A three-judge panel of the U.S. Court of Appeals for the Fifth Circuit has affirmed a lower court ruling that the Deferred Action for Childhood Arrivals program is invalid. According to the appeals court, the DACA program was created in violation of the Administrative Procedure Act and is inconsistent with provisions of the comprehensive immigration system enacted by Congress.

(The program will be allowed to continue for current DACA recipients pending further judicial review, including possible review by the U.S. Supreme Court.)

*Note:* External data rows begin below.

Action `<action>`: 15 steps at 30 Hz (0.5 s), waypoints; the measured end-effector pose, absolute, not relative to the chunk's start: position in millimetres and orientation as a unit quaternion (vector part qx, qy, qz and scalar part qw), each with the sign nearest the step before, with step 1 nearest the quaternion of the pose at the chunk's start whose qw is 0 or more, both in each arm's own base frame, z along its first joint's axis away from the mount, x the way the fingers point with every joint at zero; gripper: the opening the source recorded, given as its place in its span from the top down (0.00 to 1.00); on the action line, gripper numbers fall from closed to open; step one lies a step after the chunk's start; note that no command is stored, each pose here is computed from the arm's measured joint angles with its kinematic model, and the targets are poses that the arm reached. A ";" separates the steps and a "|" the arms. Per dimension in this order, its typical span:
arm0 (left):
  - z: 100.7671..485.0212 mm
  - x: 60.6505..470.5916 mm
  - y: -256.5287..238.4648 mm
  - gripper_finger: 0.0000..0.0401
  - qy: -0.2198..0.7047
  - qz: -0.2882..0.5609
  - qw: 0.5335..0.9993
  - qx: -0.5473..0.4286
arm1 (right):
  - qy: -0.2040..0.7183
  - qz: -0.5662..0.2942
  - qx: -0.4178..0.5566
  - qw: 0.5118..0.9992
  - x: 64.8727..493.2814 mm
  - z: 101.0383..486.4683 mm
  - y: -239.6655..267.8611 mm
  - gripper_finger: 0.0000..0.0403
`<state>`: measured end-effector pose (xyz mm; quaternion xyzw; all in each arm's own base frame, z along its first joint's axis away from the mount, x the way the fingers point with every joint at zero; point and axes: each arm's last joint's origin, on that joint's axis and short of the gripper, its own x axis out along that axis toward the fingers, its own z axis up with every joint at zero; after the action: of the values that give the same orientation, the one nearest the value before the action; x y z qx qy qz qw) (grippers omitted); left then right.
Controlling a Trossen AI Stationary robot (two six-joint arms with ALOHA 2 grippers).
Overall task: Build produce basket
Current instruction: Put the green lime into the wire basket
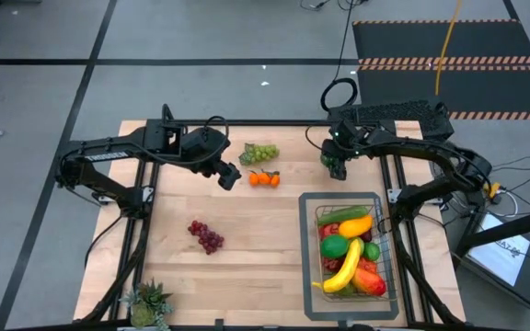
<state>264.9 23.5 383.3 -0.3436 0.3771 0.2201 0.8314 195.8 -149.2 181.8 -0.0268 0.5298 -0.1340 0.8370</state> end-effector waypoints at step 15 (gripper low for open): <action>383.4 264.4 28.1 0.31 0.388 0.214 0.863 -0.242 | 0.251 -0.208 0.224 0.919 191.1 267.5 -84.9 0.22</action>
<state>264.4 28.1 383.4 -0.2417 0.3884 0.2137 0.8632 191.1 -84.9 267.5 0.2240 0.2510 -0.2077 0.9185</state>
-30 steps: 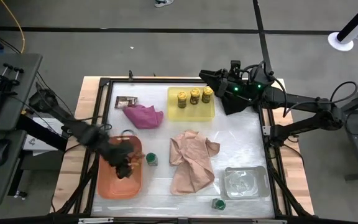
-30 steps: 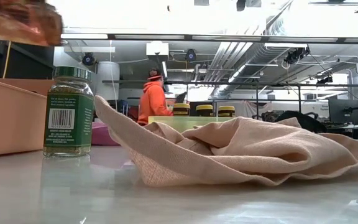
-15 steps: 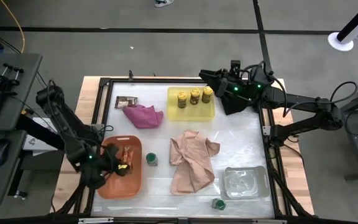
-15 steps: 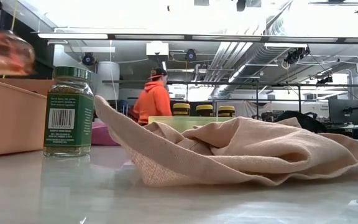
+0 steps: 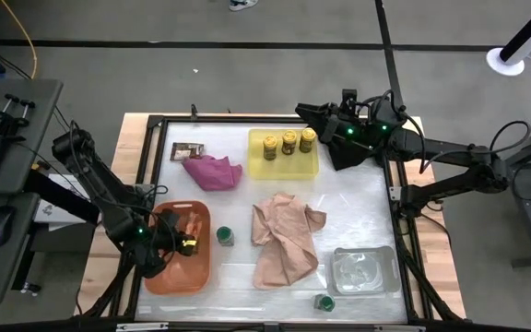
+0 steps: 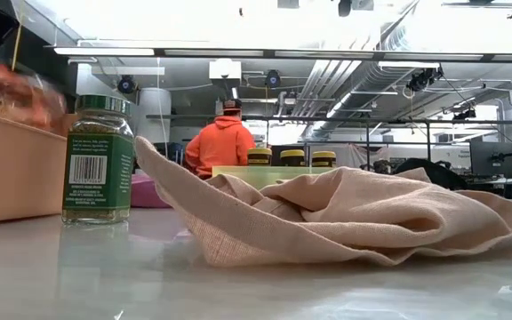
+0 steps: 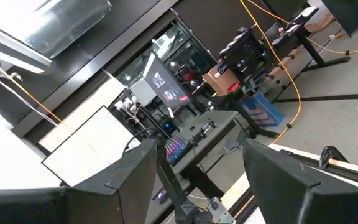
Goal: Sort spices by type
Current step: Put the right orange spice pack into the orange bin
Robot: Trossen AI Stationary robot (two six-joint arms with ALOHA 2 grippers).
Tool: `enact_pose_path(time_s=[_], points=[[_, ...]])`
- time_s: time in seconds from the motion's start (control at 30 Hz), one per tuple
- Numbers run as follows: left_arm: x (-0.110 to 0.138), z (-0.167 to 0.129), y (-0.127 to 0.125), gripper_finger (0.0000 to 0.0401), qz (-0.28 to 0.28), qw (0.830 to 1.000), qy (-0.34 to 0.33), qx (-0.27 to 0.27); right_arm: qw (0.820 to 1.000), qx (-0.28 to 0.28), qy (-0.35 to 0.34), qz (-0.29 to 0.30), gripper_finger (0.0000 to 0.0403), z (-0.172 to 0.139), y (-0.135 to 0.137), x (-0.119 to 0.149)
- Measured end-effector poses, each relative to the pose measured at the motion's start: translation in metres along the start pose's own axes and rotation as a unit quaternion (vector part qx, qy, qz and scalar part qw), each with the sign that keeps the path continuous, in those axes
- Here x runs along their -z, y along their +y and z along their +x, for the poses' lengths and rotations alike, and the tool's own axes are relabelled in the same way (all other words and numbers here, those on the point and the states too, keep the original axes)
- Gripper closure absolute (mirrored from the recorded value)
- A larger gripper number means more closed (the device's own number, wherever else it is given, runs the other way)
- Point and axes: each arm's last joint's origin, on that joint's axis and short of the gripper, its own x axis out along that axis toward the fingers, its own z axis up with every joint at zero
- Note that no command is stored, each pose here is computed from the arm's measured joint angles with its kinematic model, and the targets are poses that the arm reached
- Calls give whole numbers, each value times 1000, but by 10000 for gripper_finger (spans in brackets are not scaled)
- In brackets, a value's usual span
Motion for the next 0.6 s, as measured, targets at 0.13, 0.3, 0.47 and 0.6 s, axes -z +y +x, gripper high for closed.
enact_pose_path(time_s=[0.13,0.3,0.47,0.6], points=[[-2,1,1,336,4,1000,-6,-11,1000,0,0,3,171,0,0,0],[-3,0,2,289,7,1000,-6,-16,1000,0,0,3,171,0,0,0],[-5,-4,2,244,4,1000,2,-7,1000,1,0,2,171,0,0,0],[-12,-12,2,216,6,1000,12,8,1000,1,0,1,171,0,0,0]])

It appears that DACA is on life support and can be saved only if Congress acts.

Background

The DACA program affects more than 600,000 recipients and potential new applicants, as well as employers who rely on DACA recipients as employees. The program, created by the Obama Administration in 2012 after legislative efforts failed, provides protections and benefits to undocumented individuals who entered the United States illegally as children with their parents. Commonly referred to as “Dreamers,” DACA recipients are not subject to deportation, and are eligible to apply for authorization to work and travel to and from the United States. (Undocumented individuals are generally barred from returning to the United States for a period of three or 10 years if a waiver is not obtained.)

The Trump Administration tried to end the DACA program in 2017, but in June 2020, the U.S. Supreme Court ruled 5-4 that the plan was “arbitrary and capricious,” in violation of the APA. However, even the majority said that the U.S. Department of Homeland Security had the authority to rescind the program, provided that it did so properly.

Litigation ensued, and in July 2021, a federal district court judge in Texas ruled that the DACA program was illegal. According to the District Court, the DHS had properly exercised its prosecutorial discretion in deciding not to deport Dreamers. However, the court said that the benefits of work authorization and return travel authorization could be authorized only by Congress, not by the Executive Branch. The court did allow existing DACA recipients to continue to renew their applications, pending further court review.

Then, in August of this year, the Biden Administration issued regulations purporting to codify the DACA program in its current form. The regulations took effect on October 31, 2022.

But before the effective date, the Fifth Circuit affirmed the 2021 ruling that the DACA program was illegal, and remanded the case to allow the District Court to consider the impact of the Biden Administration’s DACA regulations.

Although the DACA regulations may cure a court’s concern that the APA requirements were not met, the overriding issue of the lack of congressional action remains. It appears that the only effective way to make the program valid would be for Congress to take legislative action.

Impact

These court decisions demonstrate the precarious state of the DACA program. The courts are not coming from left field. As noted above, the Obama Administration created the DACA program via executive action only because Congress was unable to do it legislatively.

Nonetheless, these decisions could have serious negative consequences for current DACA recipients, those who wish to become DACA recipients, and employers.

Again, existing DACA recipients may retain their current protections and benefits. They may also continue to file for, and be approved for, renewal. However, new applications cannot be accepted or approved by the DHS. The agency says that it will continue to accept new applications but cannot adjudicate them based on the courts’ decisions.

What now?

The impact of the Fifth Circuit decision on new DACA applicants and the employers seeking to hire them is obvious – the decision prohibits the DHS from approving their applications. But even current DACA recipients are in a vulnerable situation based on the ruling that the Executive Branch does not have the authority to provide them with work and return travel authorizations.

Even if the Fifth Circuit’s decision is upheld by the Supreme Court, it is unlikely that the Biden Administration would seek to deport DACA recipients or individuals who would otherwise be eligible for DACA approval. But without work or return travel authorizations, it is questionable how much of a benefit that would be.

Congressional action could save the program, but, after a decade of waiting, it is uncertain whether Congress will act – even if the current DACA program is invalidated by the Supreme Court.